Shortly after the shootout, authorities detained an alleged major rival of the Arellano gang, Joaquin (El Chapo) Guzman. According to official accounts, Guzman was the intended target of the assassination squad.

Advertisement

The rival gangs were feuding about control of the Tijuana drug trade, according to law enforcement officials in the United States and Mexico. Tijuana, the most populous city along the U.S.-Mexico border, is the gateway for much of the northbound drug traffic, authorities believe.

Cardinal Posadas, his driver and five others died in a spray of automatic weapons at the Guadalajara airport, Mexico’s second busiest.

Some in Mexico have questioned how the cardinal could have been mistaken for the supposed drug boss. The cleric, who was 66 and one of Mexico’s two cardinals at the time of his death, had spoken out publicly about the danger that narcotics and guns posed to society.

Eight of the 15 suspected triggermen were taken into custody in the weeks following the shootout. Seven remain in custody; one died in jail.

The failure of Mexican authorities to arrest the Arellano brothers since the shooting--despite the posting of a $5-million reward and a nationwide manhunt--has provoked fierce criticism of law enforcement efforts here.

After the cardinal’s killing, some members of the hit team--including at least one of the Arellano brothers--left Guadalajara aboard a Tijuana-bound commercial flight that airport authorities held for 20 minutes so that the men could board it, according to law enforcement sources.

Advertisement

And critics have long alleged that major drug traffickers enjoy virtual impunity in Mexico, often employing federal police officers as their bodyguards and henchmen.

Denunciations of the authorities have sharpened as drug-related violence has escalated, reaching the capital last month with a gangland-style hit that left five dead in a popular restaurant.

But Atty. Gen. Jorge Carpizo MacGregor has insisted that the government has made progress in its declared war against the drug trade.

“The problem is that, really, the traffickers have managed to buy the police,” Carpizo, a former human rights advocate, said in an interview shortly after the cardinal’s slaying.

In the aftermath of the shooting, authorities fired or jailed dozens of police officers with alleged ties to the drug barons.

Mexican authorities insisted as recently as October that they were closing in on the Arellano gang.

Advertisement

According to official accounts, police had confiscated numerous Arellano properties, including a chain of drugstores, 118 houses, five real estate firms and six other businesses. Lawmen also said they had confiscated arms caches, cellular telephones, vehicles and almost $4 million in cash belonging to the brothers. Much of the booty was seized during raids in the Tijuana area.

Arellano ranked below his younger brother, Benjamin, the reputed leader, in the family drug hierarchy, officials said.

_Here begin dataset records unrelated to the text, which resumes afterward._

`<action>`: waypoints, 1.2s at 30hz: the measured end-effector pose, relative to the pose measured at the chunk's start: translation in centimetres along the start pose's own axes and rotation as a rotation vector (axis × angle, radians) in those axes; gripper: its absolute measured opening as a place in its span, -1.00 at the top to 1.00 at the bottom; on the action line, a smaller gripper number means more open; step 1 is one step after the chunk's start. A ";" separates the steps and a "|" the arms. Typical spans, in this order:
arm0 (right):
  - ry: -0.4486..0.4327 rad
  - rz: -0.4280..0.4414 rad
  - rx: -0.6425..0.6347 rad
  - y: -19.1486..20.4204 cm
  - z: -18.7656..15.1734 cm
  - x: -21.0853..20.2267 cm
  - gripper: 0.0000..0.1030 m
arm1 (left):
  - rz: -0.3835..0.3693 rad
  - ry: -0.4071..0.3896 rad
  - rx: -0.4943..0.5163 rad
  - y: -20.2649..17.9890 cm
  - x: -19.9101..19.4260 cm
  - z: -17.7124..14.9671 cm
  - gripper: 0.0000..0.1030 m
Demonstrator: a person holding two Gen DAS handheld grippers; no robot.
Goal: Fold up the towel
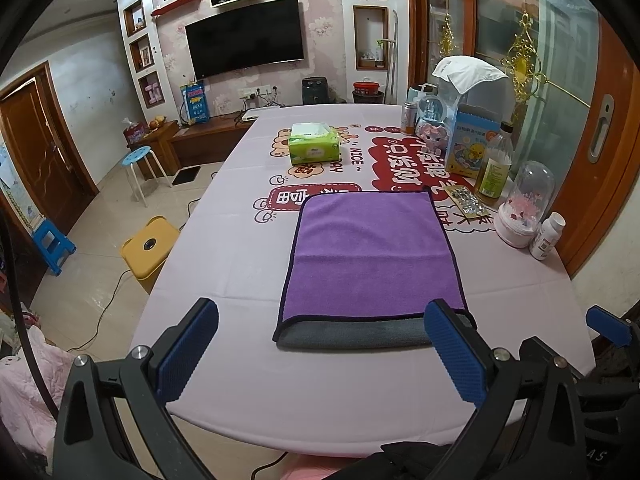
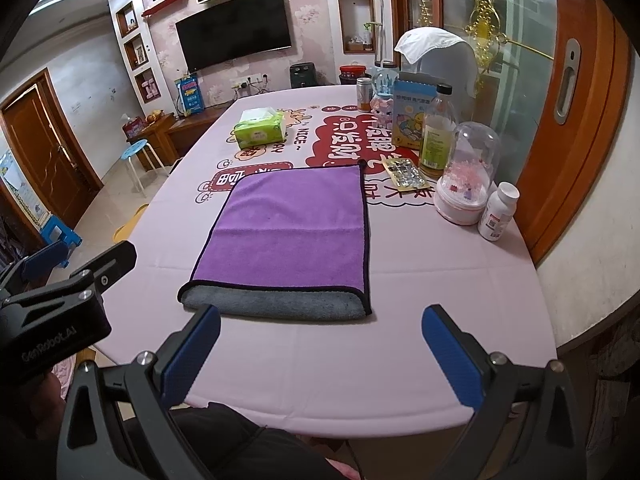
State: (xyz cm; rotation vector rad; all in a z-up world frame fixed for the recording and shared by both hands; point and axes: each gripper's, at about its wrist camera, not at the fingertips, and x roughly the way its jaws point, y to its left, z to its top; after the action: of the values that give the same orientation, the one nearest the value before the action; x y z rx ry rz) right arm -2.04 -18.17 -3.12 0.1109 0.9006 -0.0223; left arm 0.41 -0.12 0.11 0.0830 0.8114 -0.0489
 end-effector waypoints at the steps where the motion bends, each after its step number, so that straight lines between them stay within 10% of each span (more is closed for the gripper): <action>1: -0.002 0.000 -0.002 0.0 0.0 0.0 -0.96 | 0.001 -0.001 0.000 0.0 0.0 0.0 -0.99; 36: -0.034 0.062 -0.078 0.8 2.4 3.0 -0.96 | -0.109 0.080 0.085 3.4 5.8 1.6 -0.99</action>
State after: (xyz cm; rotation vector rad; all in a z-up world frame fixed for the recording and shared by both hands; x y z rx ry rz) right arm 1.80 -17.59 -3.95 0.0651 0.8624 0.0686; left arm 5.78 3.02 -2.83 0.1213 0.8933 -0.1841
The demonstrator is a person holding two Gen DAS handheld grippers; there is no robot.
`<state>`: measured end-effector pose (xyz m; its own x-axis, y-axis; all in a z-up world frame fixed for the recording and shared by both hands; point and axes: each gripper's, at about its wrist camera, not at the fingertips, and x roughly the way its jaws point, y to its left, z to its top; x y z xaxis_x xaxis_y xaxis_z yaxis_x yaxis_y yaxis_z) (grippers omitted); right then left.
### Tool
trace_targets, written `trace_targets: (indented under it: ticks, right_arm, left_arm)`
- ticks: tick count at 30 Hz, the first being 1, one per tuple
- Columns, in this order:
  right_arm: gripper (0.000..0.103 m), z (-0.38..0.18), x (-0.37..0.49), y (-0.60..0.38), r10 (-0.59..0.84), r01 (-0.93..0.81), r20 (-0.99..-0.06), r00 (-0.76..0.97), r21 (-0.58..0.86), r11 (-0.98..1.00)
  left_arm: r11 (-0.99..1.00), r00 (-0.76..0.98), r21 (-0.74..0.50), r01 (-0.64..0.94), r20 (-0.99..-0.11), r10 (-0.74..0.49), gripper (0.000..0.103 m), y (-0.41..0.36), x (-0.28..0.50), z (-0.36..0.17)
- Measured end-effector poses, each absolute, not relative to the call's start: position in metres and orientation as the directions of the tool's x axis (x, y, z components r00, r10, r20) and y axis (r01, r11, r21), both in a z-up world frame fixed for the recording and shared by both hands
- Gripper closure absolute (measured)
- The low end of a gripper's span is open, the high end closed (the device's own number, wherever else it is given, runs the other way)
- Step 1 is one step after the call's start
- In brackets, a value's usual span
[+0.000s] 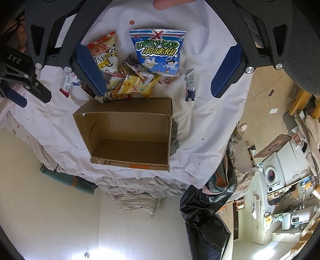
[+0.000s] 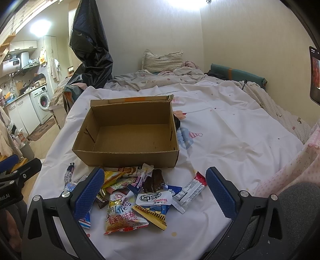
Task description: Organize snacks
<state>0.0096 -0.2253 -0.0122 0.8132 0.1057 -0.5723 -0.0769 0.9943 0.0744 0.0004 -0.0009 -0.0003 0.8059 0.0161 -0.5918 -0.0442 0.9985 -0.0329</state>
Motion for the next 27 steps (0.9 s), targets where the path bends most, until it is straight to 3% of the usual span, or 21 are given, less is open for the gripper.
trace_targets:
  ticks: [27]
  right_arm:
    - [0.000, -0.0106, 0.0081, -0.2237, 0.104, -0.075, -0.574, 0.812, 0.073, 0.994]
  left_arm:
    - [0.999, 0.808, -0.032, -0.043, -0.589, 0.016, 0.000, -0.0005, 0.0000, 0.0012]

Another brother, Ramon, is accused of leading the gunmen in the Guadalajara incident.

Francisco Arellano spent much of his time in the coastal city of Mazatlan in Sinaloa, the Arellanos’ home state and a known bastion of drug activity. He owned extensive property in the area, including a discotheque, officials said, and allegedly laundered the cartel’s money through Mazatlan.

He is wanted in San Diego on a 1980 warrant for failing to appear on charges of selling half a kilo of cocaine, according to U.S. officials.